*What is being asked*.
The answer should consist of every line in the material below that has the word "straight".

*Dataset records*.
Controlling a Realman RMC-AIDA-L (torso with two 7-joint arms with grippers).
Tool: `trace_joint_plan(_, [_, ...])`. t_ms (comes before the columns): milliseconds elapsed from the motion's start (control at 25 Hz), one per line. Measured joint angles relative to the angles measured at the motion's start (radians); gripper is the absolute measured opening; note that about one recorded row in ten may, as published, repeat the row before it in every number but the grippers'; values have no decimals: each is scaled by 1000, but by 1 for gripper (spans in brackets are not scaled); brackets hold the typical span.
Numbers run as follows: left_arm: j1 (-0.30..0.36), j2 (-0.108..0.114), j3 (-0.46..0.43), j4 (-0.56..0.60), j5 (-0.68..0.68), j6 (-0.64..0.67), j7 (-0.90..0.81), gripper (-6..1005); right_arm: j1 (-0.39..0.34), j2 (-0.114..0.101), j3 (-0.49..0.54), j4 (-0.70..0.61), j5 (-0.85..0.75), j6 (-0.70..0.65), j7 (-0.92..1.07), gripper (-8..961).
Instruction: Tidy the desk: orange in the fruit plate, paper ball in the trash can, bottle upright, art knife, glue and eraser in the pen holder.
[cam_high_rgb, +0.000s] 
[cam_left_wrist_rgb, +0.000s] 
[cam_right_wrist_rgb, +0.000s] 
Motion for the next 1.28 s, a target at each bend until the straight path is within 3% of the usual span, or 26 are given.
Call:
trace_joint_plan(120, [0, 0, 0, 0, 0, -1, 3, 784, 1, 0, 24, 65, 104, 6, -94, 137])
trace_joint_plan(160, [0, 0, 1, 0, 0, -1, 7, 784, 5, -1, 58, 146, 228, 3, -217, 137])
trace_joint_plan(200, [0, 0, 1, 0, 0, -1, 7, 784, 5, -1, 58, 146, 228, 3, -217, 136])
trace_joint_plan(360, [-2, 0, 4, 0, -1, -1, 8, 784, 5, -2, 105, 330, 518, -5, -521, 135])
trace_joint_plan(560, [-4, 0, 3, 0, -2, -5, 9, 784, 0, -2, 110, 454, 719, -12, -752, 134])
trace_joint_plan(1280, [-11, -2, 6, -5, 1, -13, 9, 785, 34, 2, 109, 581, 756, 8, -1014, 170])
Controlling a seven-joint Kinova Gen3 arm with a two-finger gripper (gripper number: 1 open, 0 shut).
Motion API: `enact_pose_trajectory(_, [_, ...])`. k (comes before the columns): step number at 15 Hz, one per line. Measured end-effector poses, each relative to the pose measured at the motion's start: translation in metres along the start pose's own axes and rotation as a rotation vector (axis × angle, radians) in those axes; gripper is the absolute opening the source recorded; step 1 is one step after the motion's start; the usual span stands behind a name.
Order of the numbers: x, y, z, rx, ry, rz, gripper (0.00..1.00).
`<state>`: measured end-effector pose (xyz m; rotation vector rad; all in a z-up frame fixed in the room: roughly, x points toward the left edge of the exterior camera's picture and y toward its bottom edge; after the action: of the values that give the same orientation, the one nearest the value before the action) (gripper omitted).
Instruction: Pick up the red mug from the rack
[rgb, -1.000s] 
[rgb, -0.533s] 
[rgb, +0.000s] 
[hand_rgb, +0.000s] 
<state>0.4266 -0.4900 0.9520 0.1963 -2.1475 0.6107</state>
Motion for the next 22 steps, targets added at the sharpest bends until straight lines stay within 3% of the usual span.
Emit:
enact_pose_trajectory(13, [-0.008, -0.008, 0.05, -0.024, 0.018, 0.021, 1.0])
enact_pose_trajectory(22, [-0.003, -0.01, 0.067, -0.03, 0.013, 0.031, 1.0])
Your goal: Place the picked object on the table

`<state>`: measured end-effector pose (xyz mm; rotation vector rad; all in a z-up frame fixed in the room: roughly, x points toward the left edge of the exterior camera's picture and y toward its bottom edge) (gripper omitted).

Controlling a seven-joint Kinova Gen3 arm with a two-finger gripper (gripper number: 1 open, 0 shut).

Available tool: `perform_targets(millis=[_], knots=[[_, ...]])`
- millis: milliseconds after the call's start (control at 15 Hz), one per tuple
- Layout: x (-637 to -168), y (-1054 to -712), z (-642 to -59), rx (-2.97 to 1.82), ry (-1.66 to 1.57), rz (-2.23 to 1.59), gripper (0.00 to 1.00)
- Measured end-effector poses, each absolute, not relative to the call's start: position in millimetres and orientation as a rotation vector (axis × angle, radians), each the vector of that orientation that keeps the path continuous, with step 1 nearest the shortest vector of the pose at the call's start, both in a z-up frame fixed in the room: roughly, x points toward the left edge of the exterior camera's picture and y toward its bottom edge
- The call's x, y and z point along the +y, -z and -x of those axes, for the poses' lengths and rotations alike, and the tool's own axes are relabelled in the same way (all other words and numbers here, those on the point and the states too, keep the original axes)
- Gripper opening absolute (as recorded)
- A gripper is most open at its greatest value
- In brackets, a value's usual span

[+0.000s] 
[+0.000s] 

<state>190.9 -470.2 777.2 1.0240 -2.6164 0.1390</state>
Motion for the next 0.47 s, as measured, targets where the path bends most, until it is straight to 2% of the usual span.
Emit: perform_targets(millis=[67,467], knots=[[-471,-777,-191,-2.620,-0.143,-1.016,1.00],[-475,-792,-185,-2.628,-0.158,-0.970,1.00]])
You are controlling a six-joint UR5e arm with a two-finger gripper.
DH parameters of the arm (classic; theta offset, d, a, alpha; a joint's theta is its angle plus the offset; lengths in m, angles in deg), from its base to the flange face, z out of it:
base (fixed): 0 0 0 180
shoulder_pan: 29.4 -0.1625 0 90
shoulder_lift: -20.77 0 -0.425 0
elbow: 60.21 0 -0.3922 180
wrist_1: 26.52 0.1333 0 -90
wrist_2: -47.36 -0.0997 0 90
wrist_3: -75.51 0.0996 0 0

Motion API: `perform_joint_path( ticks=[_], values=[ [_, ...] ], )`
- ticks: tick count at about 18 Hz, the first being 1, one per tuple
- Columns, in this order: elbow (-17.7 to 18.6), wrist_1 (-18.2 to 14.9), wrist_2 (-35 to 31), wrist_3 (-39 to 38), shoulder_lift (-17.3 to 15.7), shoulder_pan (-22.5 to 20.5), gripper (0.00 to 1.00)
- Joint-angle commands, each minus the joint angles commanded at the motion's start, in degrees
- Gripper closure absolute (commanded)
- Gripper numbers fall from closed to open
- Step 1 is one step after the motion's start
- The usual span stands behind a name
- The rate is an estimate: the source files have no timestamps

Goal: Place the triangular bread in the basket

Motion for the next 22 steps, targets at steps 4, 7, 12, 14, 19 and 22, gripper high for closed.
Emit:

*Solution for this exercise*.
Motion for the next 1.28 s, a target at each bend until the straight path is within 3% of the usual span, or 26 are given.
Motion for the next 22 steps, targets added at the sharpest bends until straight lines stay within 3% of the usual span.
Motion for the next 0.47 s, as measured, targets where the path bends most, until it is straight to 2% of the usual span.

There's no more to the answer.